(Stored data entries)
--*--

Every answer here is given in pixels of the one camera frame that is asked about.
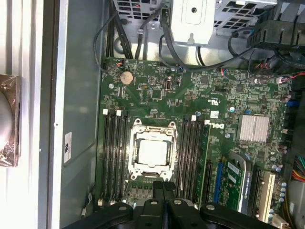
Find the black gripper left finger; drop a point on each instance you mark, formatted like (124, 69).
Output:
(152, 214)

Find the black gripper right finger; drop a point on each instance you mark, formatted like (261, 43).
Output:
(181, 214)

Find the metal socket cover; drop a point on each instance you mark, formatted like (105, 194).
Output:
(149, 166)

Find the silver CPU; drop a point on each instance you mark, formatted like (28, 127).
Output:
(153, 151)

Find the CPU socket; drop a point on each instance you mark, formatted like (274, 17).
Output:
(137, 123)

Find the black expansion slot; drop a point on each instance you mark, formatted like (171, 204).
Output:
(207, 183)
(255, 186)

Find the blue expansion slot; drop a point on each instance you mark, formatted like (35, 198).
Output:
(219, 179)

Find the black graphics card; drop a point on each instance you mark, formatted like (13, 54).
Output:
(236, 181)

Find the green RAM stick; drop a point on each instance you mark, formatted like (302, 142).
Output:
(204, 152)

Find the white expansion slot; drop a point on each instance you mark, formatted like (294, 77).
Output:
(267, 198)

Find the white case sticker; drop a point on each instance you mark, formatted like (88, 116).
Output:
(68, 148)

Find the silver chipset heatsink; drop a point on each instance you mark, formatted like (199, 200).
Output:
(253, 128)

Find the green motherboard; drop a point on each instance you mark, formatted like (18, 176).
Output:
(166, 100)

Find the coloured mainboard power plug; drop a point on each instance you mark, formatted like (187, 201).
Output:
(299, 169)

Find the silver coin battery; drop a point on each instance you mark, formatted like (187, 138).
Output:
(126, 78)

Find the black PC case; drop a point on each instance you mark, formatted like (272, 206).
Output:
(78, 95)

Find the metal drive cage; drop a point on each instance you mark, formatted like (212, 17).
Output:
(200, 23)

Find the black power connector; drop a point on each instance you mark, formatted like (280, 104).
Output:
(269, 33)

--*--

TASK DIRECTIONS: From the entries above, pull out each line that includes "metal".

ANSWER SECTION:
Find the metal socket cover; drop a point on each instance you mark, formatted like (105, 194).
Find the metal drive cage; drop a point on each instance you mark, formatted like (212, 17).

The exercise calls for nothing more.